◆ **Source material**:
- - -
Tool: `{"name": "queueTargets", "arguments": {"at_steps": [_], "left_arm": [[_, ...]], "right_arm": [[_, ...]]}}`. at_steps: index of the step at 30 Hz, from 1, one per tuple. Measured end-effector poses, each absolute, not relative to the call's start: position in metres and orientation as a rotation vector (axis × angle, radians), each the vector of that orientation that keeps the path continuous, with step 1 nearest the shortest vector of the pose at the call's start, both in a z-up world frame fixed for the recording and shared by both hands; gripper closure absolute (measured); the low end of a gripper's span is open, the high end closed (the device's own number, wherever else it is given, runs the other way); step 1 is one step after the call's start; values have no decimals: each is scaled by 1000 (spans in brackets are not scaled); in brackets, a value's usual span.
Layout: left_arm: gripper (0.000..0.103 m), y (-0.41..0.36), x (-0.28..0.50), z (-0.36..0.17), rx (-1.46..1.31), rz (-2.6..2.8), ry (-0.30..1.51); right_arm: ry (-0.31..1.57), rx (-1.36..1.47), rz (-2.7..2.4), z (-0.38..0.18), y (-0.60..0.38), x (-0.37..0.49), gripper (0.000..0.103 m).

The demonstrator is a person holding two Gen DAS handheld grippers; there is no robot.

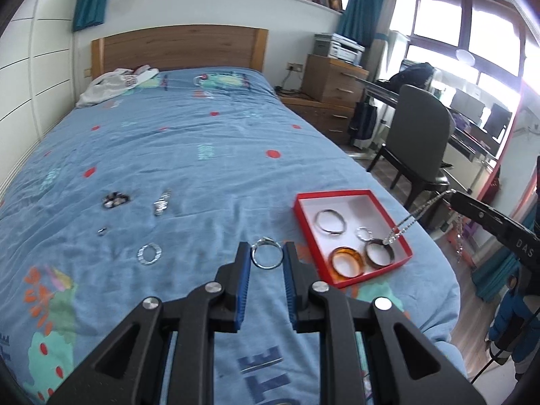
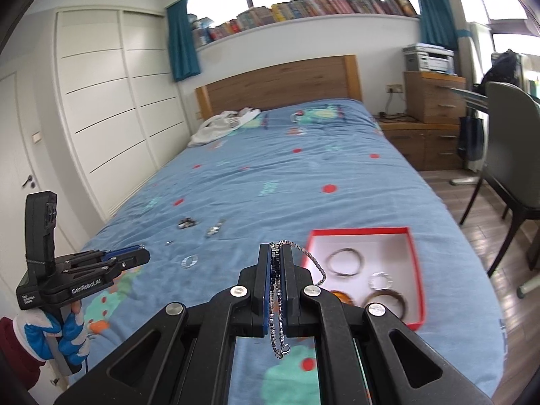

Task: Organize jewelry
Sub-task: 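Carry the silver ring and rhinestone necklace over the red-rimmed box, then open both grippers to release the ring and necklace into the box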

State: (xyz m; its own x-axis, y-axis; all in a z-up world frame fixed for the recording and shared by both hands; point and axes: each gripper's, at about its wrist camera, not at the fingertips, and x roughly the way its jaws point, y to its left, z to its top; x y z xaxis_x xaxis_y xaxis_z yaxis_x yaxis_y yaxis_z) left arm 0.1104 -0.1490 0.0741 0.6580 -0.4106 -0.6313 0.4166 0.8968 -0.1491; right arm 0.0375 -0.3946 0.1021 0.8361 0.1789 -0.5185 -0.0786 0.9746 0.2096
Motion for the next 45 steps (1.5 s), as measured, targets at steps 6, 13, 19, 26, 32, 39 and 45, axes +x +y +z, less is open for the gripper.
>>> {"name": "queueTargets", "arguments": {"at_steps": [6,13,19,26,32,39,45], "left_arm": [[85,-214,132,66,50,-558,737],[85,-282,165,36,93,-624,787],[85,-327,191,1,119,-642,836],[85,-352,214,-35,130,-634,890],[85,-359,229,-60,140,-614,929],[85,-360,244,-79,136,-600,965],[85,-360,247,-93,133,-598,989]], "right_arm": [[581,212,70,88,-438,59,98],[626,248,17,53,-479,91,98],[675,258,-10,18,-499,122,98],[708,247,-18,-10,-513,157,98],[727,250,-19,-26,-518,183,98],[761,245,-11,-38,-516,212,97],[807,249,-19,-50,-514,229,96]]}}
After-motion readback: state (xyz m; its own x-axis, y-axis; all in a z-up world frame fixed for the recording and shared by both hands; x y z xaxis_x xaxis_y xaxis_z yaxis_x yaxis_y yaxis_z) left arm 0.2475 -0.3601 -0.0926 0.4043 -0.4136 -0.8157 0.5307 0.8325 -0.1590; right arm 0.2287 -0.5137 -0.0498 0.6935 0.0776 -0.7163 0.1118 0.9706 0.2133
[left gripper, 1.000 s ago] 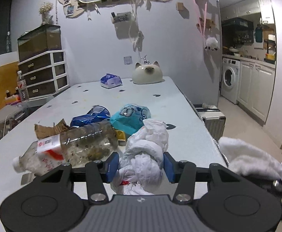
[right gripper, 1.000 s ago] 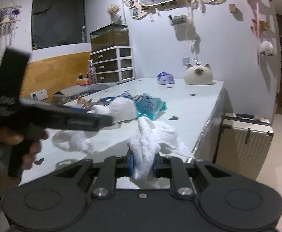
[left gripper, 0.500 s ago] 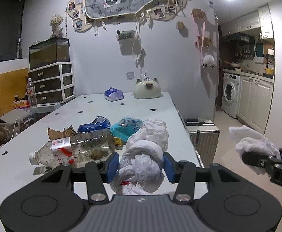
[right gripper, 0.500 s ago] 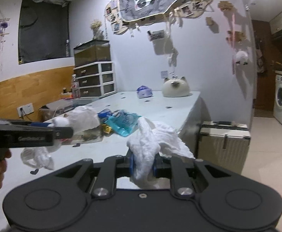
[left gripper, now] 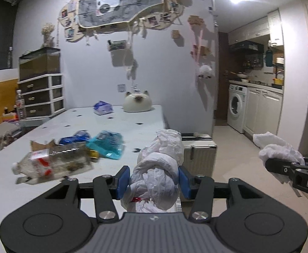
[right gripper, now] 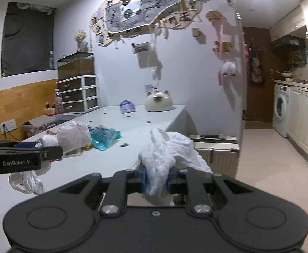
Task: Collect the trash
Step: 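Lift the tissues with both tools and carry them over the yellow wastebasket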
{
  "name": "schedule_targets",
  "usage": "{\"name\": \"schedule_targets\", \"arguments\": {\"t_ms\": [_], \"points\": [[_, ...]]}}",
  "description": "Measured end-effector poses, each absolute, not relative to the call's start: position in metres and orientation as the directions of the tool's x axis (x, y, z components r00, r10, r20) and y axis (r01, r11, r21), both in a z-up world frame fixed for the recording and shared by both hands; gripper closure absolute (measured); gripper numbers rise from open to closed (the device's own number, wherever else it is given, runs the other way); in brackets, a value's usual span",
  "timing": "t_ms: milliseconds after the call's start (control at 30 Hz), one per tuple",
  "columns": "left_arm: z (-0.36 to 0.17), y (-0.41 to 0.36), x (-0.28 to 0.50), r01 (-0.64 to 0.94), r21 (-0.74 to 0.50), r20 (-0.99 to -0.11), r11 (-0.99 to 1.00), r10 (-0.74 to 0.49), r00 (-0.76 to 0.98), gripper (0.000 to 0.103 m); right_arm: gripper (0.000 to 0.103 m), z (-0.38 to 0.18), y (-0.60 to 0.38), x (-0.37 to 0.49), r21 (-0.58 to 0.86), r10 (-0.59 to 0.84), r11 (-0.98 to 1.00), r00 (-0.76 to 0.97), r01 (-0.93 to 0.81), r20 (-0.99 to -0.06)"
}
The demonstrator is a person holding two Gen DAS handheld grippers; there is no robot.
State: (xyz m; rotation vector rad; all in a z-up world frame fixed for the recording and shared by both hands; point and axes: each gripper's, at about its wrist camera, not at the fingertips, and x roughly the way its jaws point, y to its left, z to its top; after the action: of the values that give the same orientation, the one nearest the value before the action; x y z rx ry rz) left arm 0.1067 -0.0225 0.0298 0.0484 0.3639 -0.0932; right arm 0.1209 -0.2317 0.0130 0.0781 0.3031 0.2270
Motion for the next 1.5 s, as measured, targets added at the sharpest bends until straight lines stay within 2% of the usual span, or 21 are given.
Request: {"name": "schedule_targets", "arguments": {"t_ms": [300,733,1100,1500], "points": [[0.021,-0.085,0.102,0.200,-0.003,-0.371,0.980,-0.187,0.909,0.053,0.085,0.004,-0.294,0.098,0.104,0.120,0.990,0.946,-0.092,-0.301],[-0.030,-0.172,0.120,0.320,-0.038,-0.471,0.947,-0.300,0.830,0.053,0.085,-0.041,-0.355,0.094,0.124,0.028,0.992,0.920,0.022,-0.391],[-0.122,-0.212,0.195,0.324,-0.111,-0.644,0.940,-0.316,0.697,0.053,0.085,-0.130,-0.385,0.149,0.186,0.027,0.978,0.830,0.093,-0.557],[-0.243,-0.216,0.295,0.174,-0.199,-0.806,0.964,-0.262,0.530,0.053,0.085,-0.258,-0.392,0.238,0.315,0.121,0.932,0.664,0.180,-0.738]]}}
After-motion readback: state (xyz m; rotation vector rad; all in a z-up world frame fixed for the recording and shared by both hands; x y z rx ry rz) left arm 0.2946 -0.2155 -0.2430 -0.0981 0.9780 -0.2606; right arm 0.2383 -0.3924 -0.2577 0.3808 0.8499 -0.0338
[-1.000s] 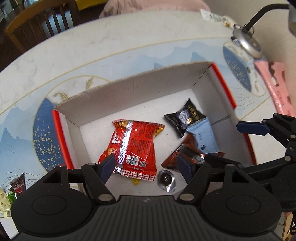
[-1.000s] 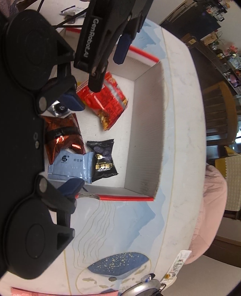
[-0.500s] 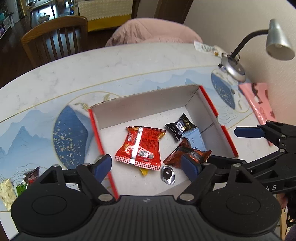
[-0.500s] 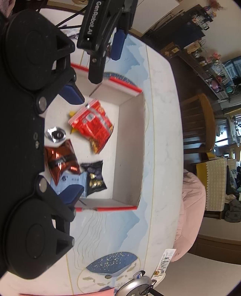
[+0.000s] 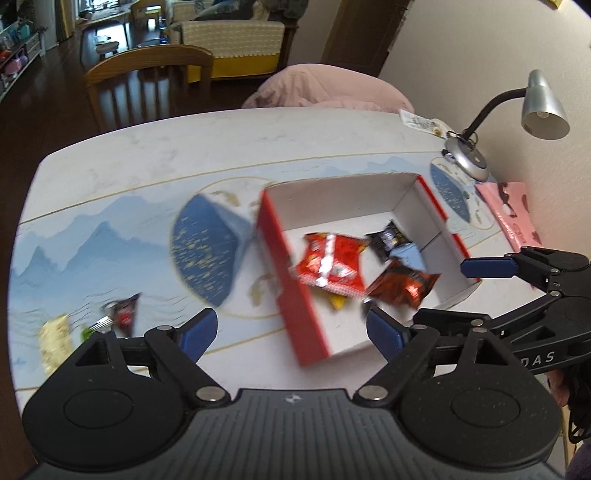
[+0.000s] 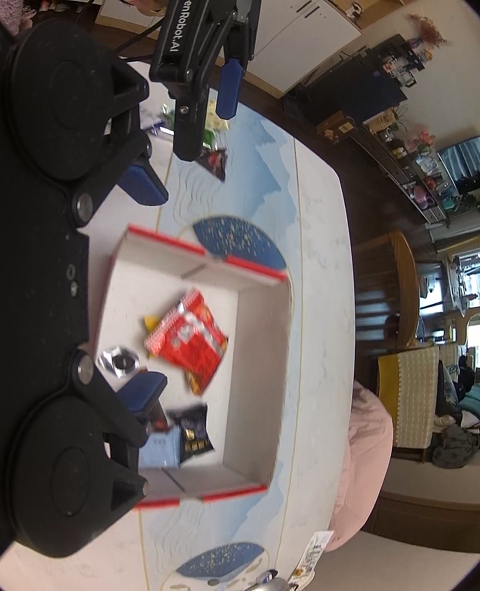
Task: Organize snacks
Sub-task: 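Move both grippers back over the remaining snacks on the mat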
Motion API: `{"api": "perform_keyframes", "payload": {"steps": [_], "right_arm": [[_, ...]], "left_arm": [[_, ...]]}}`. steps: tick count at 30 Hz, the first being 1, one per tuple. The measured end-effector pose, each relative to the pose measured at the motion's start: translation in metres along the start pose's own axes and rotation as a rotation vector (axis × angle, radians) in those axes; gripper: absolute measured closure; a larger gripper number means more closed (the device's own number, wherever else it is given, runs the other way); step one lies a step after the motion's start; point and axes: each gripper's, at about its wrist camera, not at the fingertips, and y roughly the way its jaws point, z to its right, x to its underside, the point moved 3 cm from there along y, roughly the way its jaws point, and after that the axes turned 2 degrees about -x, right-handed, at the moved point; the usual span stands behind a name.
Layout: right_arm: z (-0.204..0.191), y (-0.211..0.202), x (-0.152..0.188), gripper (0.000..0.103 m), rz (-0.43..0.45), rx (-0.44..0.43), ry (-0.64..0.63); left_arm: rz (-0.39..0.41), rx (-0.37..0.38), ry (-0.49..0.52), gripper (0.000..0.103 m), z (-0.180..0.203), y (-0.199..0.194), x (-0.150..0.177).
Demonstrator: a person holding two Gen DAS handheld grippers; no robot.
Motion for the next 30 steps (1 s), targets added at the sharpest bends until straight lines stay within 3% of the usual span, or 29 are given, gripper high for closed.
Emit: {"api": "perform_keyframes", "payload": {"steps": [19, 30], "right_arm": [[-0.141, 0.070, 0.029, 0.007, -0.104, -0.066, -0.116], [-0.191, 0.119, 0.043, 0.009, -0.205, -0.091, -0.196]], "left_arm": [[-0.046, -0.156, -0.146, 0.015, -0.163, -0.039, 0.092], [-0.084, -0.203, -0.228, 0.015, -0.223, -0.019, 0.109]]}}
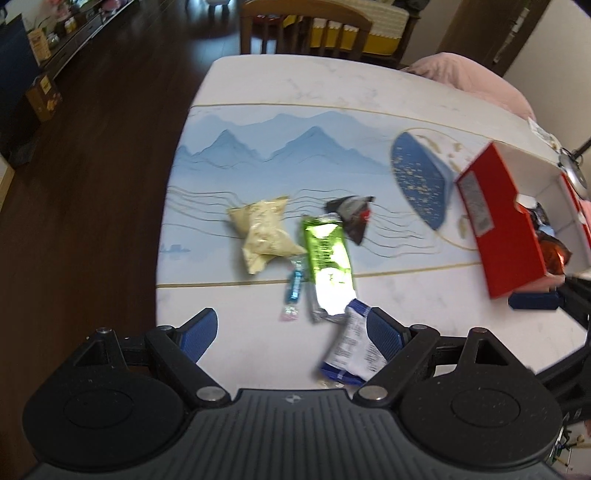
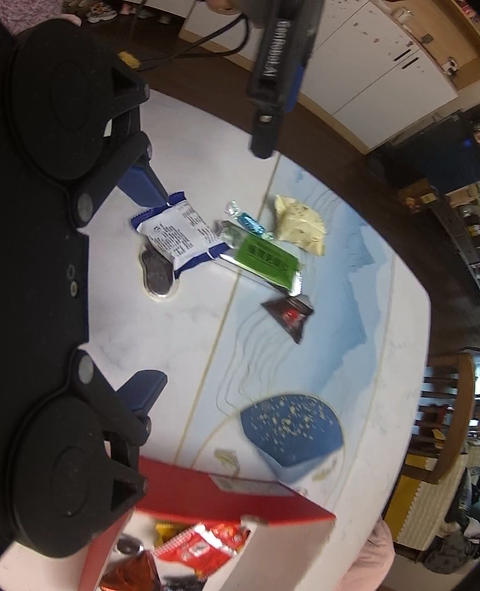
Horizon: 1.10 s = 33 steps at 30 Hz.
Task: Organize snacks
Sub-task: 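Move both grippers back over the remaining snacks on the mat, then grasp the white-and-blue packet with the right gripper while the left grasps the pale yellow packet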
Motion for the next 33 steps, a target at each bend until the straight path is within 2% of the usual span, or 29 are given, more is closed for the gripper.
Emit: {"api": "perform_keyframes", "payload": {"steps": [5, 10, 17, 23, 33], "right_arm": [[-0.004, 0.020, -0.009, 0.009, -0.024, -0.005, 0.046], [-0.003, 0.042, -0.017, 0.011, -0.058, 0.002, 0.130], [-0.012, 0.077, -0.022, 0.017, -0.137, 0.013, 0.248], [-0.018, 0.098, -0.025, 0.019, -0.187, 0.038, 0.388], [-0.038, 0.117, -0.029, 0.022, -0.226, 0.110, 0.389]], "left_arm": [[-0.031, -0.021, -0.070, 0.015, -0.024, 0.030, -0.023], [-0.096, -0.004, -0.155, 0.015, -0.036, 0.066, -0.047], [-0.165, -0.024, -0.159, 0.015, -0.034, 0.108, -0.067], [-0.190, -0.037, -0.172, 0.015, -0.033, 0.127, -0.079], [-0.238, -0.040, -0.160, 0.015, -0.033, 0.148, -0.077]]}}
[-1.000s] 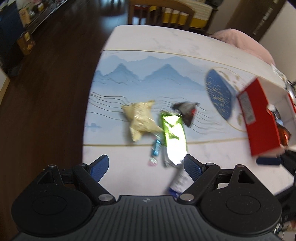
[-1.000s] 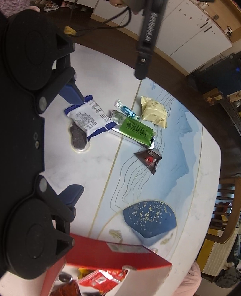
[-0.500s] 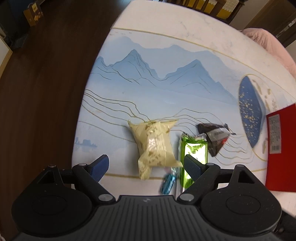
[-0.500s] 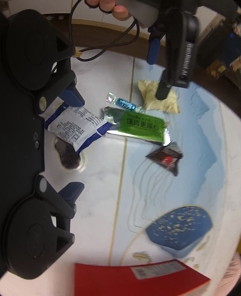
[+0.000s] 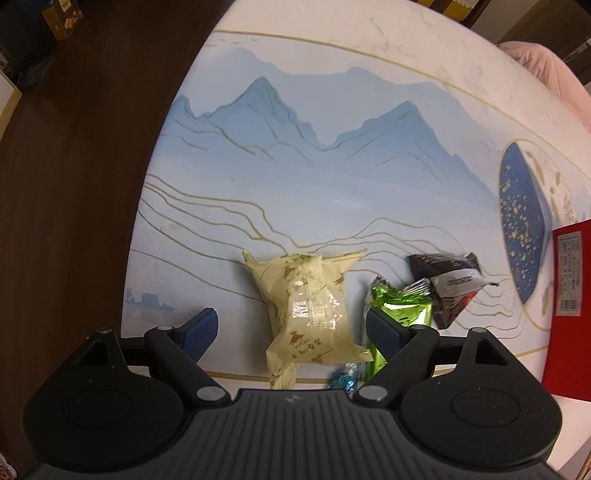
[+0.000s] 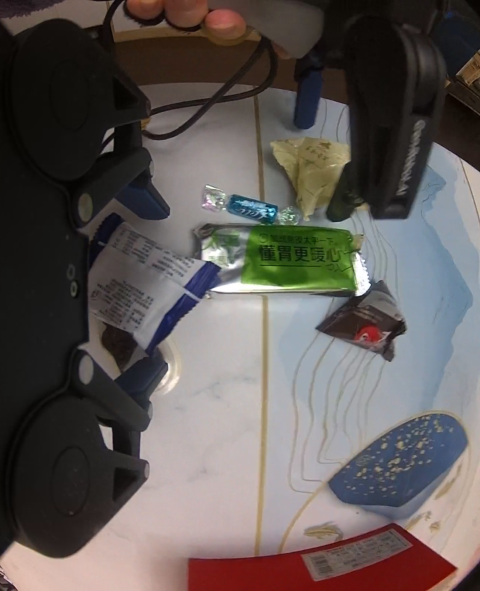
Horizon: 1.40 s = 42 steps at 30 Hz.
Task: Organize snacks
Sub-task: 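Grasp the white-and-blue packet with the right gripper while the left grasps the pale yellow packet, then carry the white-and-blue packet and pale yellow packet over the red box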
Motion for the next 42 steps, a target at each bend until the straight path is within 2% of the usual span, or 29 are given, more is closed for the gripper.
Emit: {"api": "perform_keyframes", "payload": {"steps": [5, 7, 9, 12, 25, 35, 42], "right_arm": [[-0.010, 0.001, -0.001, 0.032, 0.022, 0.026, -0.056], [-0.015, 0.000, -0.003, 0.040, 0.034, 0.034, -0.080], [-0.016, -0.002, -0.003, 0.043, 0.042, 0.027, -0.090], [-0.014, -0.005, -0.003, 0.049, 0.056, 0.012, -0.090], [0.017, -0.023, 0.000, 0.052, 0.102, -0.052, -0.072], [0.043, -0.064, 0.009, 0.052, 0.170, -0.077, -0.110], [0.070, -0.099, 0.018, 0.052, 0.204, -0.091, -0.132]], "left_arm": [[0.004, -0.007, -0.009, 0.025, -0.002, 0.005, -0.002], [0.013, -0.015, -0.005, 0.029, -0.001, 0.004, -0.002], [0.025, -0.010, -0.005, 0.043, -0.001, 0.001, -0.002], [0.030, -0.013, -0.004, 0.057, -0.002, -0.001, -0.002], [0.064, 0.022, 0.000, 0.060, -0.008, -0.023, 0.021], [0.099, 0.069, 0.038, 0.060, 0.002, -0.066, 0.051], [0.115, 0.101, 0.065, 0.060, 0.022, -0.100, 0.073]]}}
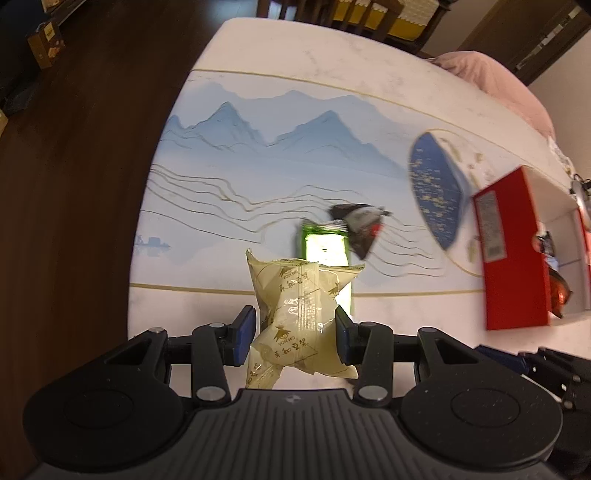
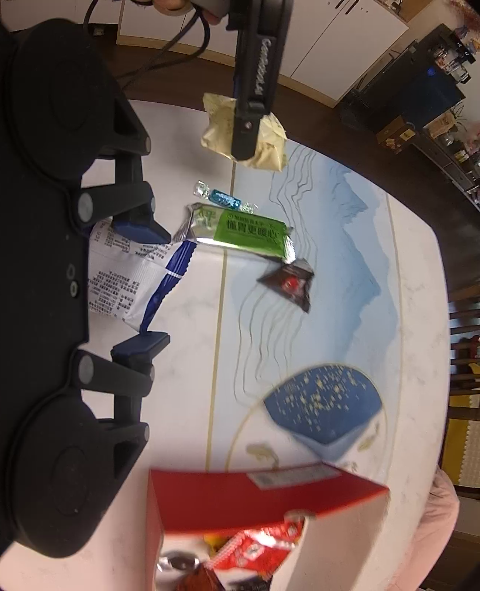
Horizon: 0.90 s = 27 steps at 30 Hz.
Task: Organize snacks
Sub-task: 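Carry the white-and-blue packet and pale yellow packet over the red box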
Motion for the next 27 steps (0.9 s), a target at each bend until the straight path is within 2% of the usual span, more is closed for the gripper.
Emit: {"api": "perform_keyframes", "payload": {"steps": [8, 13, 27], "right_arm": [[0.036, -0.046, -0.008, 0.052, 0.077, 0.001, -0.019], [0.070, -0.073, -0.016, 0.052, 0.137, 0.027, -0.001], [0.179, -0.111, -0.026, 0.052, 0.188, 0.080, 0.046]], "left_arm": [[0.054, 0.052, 0.047, 0.060, 0.049, -0.037, 0.003], [0.079, 0.080, 0.095, 0.060, 0.092, -0.050, 0.001], [0.091, 0.091, 0.233, 0.060, 0.227, -0.045, -0.014]]}}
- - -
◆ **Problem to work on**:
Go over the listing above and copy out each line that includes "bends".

◆ **Output below**:
Motion for the next 1.5 s, as measured, targets added at the sharpest bends until straight lines stay within 2% of the usual span, or 21 are given.
Motion for the next 30 steps (1 s), targets added at the sharpest bends until straight lines stay within 3% of the usual span, or 29 are given, gripper high for closed.

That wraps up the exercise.